- **What is expected**
Restate, word for word and with no pictures, the stretch of lines in the data below that begins at the line with "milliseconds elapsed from" and ends at the line with "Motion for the", inclusive.

▬▬▬▬▬▬

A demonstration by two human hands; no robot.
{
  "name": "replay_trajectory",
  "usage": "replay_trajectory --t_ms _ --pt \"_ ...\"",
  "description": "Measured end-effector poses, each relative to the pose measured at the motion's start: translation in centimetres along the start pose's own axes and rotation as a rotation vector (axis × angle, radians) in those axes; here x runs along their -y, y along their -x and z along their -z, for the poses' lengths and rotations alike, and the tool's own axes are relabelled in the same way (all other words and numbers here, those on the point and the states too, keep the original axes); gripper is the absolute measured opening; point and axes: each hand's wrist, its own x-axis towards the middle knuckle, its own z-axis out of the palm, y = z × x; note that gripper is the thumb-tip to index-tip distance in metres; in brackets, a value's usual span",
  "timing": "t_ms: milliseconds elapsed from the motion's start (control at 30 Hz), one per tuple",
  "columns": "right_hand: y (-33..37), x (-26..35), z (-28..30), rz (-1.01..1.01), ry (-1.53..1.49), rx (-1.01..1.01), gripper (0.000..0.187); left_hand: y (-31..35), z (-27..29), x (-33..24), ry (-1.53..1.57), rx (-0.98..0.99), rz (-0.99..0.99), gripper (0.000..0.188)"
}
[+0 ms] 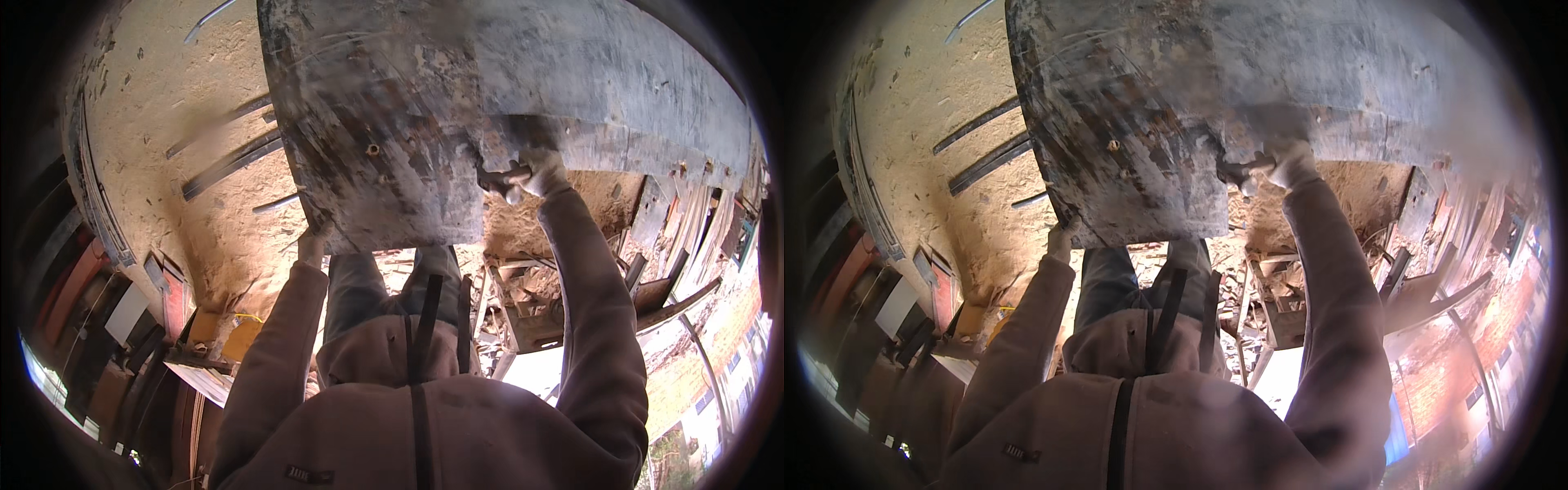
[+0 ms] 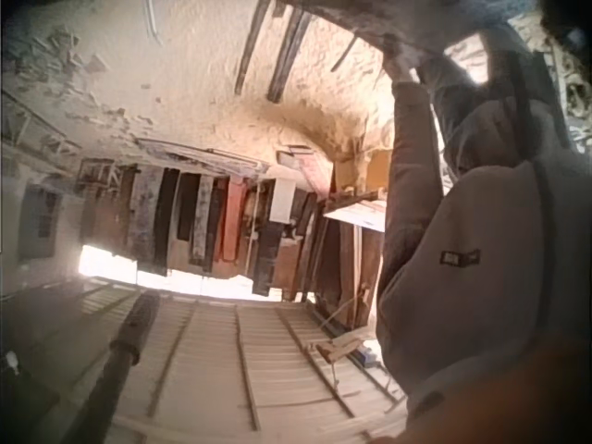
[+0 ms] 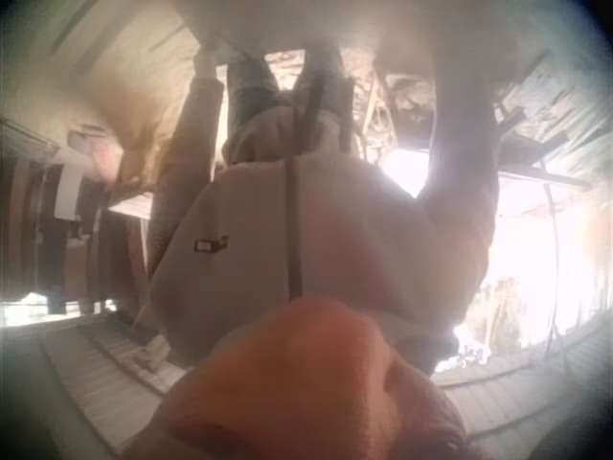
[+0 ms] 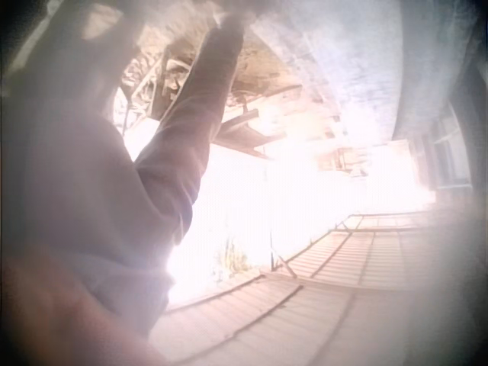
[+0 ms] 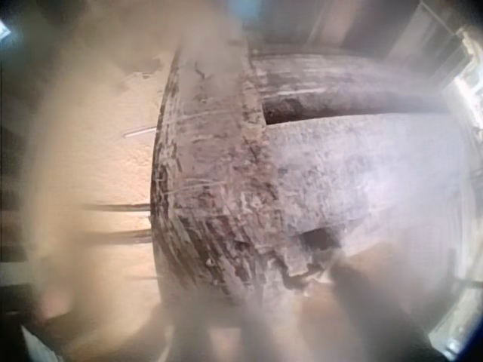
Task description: The person uses a hammer to pry apart and break a large wooden board into smaller pieces. They repeatedly strike the board, lift sections, and drop them to the ground, continuing until the board is fragmented.
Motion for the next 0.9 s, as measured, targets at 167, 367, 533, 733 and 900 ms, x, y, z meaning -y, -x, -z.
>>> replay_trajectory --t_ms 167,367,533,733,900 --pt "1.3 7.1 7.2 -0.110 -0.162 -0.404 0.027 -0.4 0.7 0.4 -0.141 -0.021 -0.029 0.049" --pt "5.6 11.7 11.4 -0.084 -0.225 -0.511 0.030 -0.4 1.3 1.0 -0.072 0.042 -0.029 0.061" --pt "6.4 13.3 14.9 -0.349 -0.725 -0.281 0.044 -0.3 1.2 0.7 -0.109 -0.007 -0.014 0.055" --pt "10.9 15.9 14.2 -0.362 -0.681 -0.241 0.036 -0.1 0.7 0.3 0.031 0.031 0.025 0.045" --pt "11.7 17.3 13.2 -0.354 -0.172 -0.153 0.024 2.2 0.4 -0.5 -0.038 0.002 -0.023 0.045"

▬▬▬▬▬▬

- **Written solution**
  "timing": "t_ms: milliseconds elapsed from the motion's start (control at 30 Hz), one per tuple",
  "columns": "right_hand: y (-33..37), x (-26..35), z (-28..30), rz (-1.01..1.01), ry (-1.53..1.49), rx (-1.01..1.01), gripper (0.000..0.187); left_hand: y (-31..35), z (-27..29), x (-33..24), ry (-1.53..1.57), rx (-0.98..0.99), rz (-0.99..0.99), gripper (0.000..0.188)"
}
[+0 ms] 
[+0 ms] 
[+0 ms] 
[+0 ms] 
[+0 ms] 
Task description: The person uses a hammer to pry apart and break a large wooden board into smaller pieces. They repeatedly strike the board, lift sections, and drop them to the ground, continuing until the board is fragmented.
Motion for the next 0.9 s, as measured, targets at 167, 367, 533, 733 and 900 ms, x, y, z meaning -y, -x, -z.

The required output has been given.